**EXERCISE**
Restate all of the records below exactly. Do not carry over any image.

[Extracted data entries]
========================================
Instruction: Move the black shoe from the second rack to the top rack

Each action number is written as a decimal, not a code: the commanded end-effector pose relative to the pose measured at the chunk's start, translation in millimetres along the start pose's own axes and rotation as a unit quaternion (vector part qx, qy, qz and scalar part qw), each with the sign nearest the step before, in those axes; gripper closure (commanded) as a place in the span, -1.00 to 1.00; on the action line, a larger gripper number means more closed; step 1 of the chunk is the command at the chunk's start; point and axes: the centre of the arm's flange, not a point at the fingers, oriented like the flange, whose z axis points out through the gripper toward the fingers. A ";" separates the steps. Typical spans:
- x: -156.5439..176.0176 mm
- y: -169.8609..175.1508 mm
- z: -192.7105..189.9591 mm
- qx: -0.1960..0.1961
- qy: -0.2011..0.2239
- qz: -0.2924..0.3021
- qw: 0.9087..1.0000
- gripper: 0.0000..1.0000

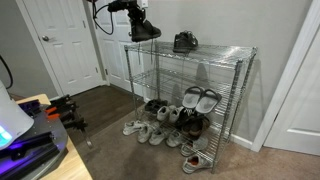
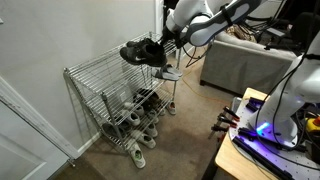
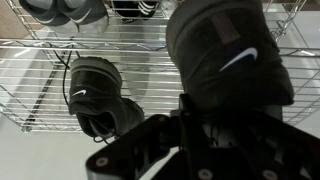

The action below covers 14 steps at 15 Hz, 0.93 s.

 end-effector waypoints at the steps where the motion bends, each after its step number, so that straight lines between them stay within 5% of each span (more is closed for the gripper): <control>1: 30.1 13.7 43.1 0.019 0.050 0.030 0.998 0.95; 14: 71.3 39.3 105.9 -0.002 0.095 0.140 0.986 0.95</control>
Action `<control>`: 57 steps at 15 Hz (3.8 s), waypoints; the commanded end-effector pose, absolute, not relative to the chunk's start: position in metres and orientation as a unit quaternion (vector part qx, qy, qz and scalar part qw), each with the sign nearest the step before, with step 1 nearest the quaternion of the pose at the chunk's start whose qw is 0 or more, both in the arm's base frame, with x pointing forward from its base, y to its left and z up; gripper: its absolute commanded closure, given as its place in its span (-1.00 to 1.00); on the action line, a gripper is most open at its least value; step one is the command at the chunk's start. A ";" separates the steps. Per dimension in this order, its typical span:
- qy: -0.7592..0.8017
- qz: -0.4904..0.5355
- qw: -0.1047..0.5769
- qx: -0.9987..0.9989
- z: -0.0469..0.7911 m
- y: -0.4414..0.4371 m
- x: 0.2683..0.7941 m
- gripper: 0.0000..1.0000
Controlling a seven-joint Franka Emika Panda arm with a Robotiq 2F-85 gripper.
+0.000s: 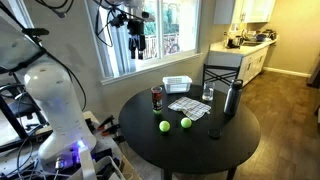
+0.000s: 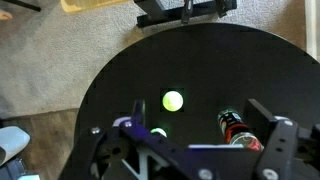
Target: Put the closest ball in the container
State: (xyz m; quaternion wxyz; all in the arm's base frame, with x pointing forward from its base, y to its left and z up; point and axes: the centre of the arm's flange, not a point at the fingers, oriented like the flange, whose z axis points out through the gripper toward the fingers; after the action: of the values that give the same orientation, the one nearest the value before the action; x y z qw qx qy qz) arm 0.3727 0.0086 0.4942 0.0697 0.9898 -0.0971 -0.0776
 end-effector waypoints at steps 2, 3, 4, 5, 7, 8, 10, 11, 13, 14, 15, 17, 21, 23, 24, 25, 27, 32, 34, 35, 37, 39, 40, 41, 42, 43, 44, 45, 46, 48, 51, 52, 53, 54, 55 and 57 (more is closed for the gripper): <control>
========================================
**EXPECTED ANSWER**
Instruction: Move the black shoe from the second rack to the top rack

Each action number is written as a decimal, not a code: the commanded end-effector pose relative to the pose measured at the chunk's start, translation in millimetres along the start pose's own axes and rotation as a unit quaternion (vector part qx, qy, qz and scalar part qw), each with the sign nearest the step before, in those axes; gripper closure (commanded) as a place in the span, -1.00 to 1.00; on the action line, a larger gripper number means more closed; step 1 of the chunk is the command at the chunk's start; point and axes: the centre of the arm's flange, not a point at the fingers, oriented like the flange, whose z axis points out through the gripper toward the fingers. A ";" separates the steps. Typical spans:
- x: -156.5439..176.0176 mm
- y: -169.8609..175.1508 mm
- z: -192.7105..189.9591 mm
- qx: -0.1960..0.1961
- qy: -0.2011..0.2239
- qz: -0.2924..0.3021
- qw: 0.9087..1.0000
- gripper: 0.0000..1.0000


The action below covers 14 steps at 15 Hz, 0.93 s.

 end-effector waypoints at the steps where the motion bends, each after its step number, so that straight lines between them stay within 5% of each span (more is closed for the gripper): <control>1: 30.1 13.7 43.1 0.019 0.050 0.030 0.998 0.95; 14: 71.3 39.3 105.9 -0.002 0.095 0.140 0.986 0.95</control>
Action `<control>`: 57 steps at 15 Hz (3.8 s), waypoints; the commanded end-effector pose, absolute, not relative to the chunk's start: position in metres and orientation as a unit quaternion (vector part qx, qy, qz and scalar part qw), each with the sign nearest the step before, with step 1 nearest the quaternion of the pose at the chunk's start whose qw is 0 or more, both in the arm's base frame, with x pointing forward from its base, y to its left and z up; gripper: its absolute commanded closure, given as its place in its span (-1.00 to 1.00); on the action line, a gripper is most open at its least value; step one is the command at the chunk's start. A ";" separates the steps. Per dimension in this order, its typical span:
- qy: -0.7592..0.8017
- qz: -0.4904..0.5355
- qw: -0.1047..0.5769
- qx: -0.9987..0.9989
- z: -0.0469..0.7911 m
- y: -0.4414..0.4371 m
- x: 0.2683..0.7941 m
- gripper: 0.0000..1.0000
Controlling a seven-joint Franka Emika Panda arm with a Robotiq 2F-85 gripper.
+0.000s: 
+0.000s: 
Target: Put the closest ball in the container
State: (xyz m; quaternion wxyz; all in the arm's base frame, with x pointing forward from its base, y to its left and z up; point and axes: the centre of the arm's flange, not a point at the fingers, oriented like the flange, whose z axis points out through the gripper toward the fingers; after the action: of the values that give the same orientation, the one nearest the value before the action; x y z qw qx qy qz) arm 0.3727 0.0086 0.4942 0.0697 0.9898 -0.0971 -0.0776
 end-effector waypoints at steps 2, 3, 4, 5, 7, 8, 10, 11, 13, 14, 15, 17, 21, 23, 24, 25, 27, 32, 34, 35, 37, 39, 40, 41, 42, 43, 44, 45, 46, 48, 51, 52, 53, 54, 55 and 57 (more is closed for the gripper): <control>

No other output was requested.